Eleven years ago, the talk by various immigration officers was merely talk of talk. There were rumours of people-smugglers in Southeast Asia preparing ‘steel-hulled’ vessels to brave the high seas, to bring their precious cargo to the shores of Aotearoa. Rumours, I would wager, started by people-smugglers.

Because there was never any boat.

And yet, for some reason, said people-smugglers simply kept raking in the fat cash from desperate asylum-seekers for nought but the promise of a ride in a shitty fishing vessel, which more often than not ended up sinking somewhere off an Indonesian island where you would then drown (or end up in an Indonesian detention centre), and that only sometimes, if you were super lucky, ended you up in Australian waters, where you would then sink, and also maybe drown.  Or end up in an Australian detention centre. Or on Nauru.
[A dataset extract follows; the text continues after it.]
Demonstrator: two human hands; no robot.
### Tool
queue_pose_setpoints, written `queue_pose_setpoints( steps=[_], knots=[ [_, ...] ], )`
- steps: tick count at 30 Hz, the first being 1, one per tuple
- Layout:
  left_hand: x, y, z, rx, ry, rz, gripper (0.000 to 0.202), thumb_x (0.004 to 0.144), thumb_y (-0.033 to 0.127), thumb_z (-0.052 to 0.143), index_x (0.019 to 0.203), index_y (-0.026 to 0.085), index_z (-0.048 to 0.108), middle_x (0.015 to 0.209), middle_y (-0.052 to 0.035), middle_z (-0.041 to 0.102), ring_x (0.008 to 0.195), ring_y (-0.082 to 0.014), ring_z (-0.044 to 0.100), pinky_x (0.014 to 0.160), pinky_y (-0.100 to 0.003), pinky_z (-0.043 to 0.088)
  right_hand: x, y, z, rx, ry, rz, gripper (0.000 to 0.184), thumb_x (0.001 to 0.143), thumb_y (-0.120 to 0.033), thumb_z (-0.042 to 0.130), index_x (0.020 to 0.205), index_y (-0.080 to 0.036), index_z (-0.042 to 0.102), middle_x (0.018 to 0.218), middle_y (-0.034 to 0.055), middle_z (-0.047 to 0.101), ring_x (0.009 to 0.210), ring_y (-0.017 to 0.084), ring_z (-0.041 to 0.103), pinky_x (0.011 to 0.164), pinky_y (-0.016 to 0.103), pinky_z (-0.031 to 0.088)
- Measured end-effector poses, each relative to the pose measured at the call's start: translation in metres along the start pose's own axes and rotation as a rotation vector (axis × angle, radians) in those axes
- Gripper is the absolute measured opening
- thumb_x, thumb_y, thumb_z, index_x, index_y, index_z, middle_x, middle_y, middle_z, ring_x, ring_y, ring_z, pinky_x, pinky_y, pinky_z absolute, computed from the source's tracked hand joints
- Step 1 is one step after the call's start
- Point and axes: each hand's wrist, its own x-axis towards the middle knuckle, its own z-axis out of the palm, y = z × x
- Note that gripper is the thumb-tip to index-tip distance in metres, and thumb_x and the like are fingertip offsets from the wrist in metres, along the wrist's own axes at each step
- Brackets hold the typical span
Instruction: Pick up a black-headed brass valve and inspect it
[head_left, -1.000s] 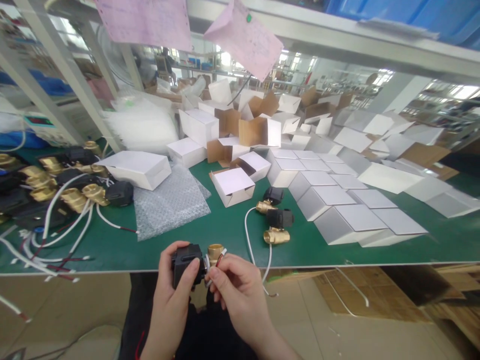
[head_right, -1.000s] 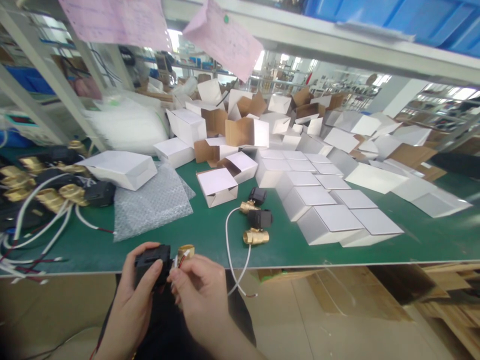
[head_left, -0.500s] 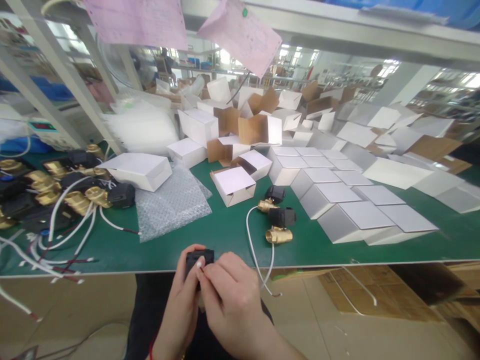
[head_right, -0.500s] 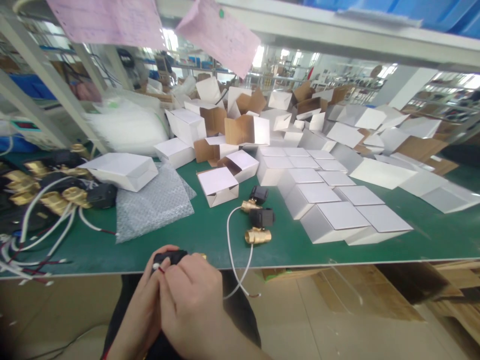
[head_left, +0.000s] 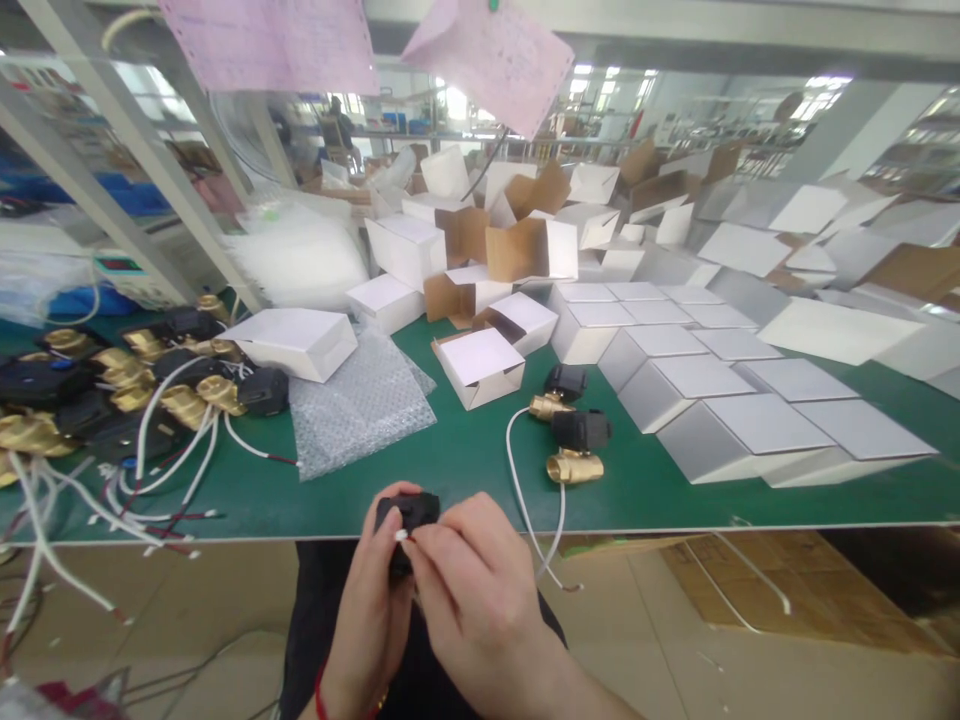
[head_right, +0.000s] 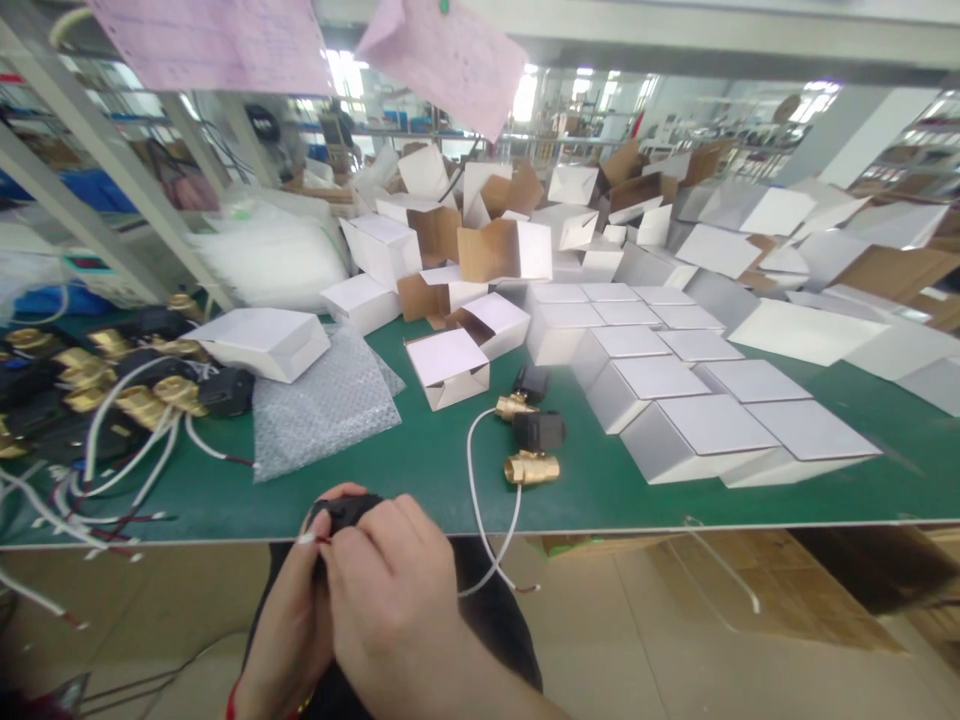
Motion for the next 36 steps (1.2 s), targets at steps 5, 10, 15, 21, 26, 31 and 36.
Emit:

And guess what?  Plenty of these sinking, drowning people on these shitty boats, ALREADY THOUGHT they were sailing to New Zealand.  Surviving ones told me so when I went on a resettlement mission to Southeast Asia.  Among them were educated, intelligent, map-literate people, who got on a tiny, crappy, leaky, broken fishing vessel with standing-room only, and were told ‘yo dawgs, next stop New Zealand!’ and they went along with it. Because what choice did they have? They’d paid their money. Refugees are fucking desperate.

So, despite the obvious lack of ability of any of these vessels to get to New Zealand, and precious few of them even to Australia, people still fork over giant stacks of cash and keep getting on those boats.  Because, I reiterate, refugees are fucking desperate.  And people-smugglers are fucking unscrupulous.

So I’m interested: Which option would pose a greater financial incentive to a people-smuggler?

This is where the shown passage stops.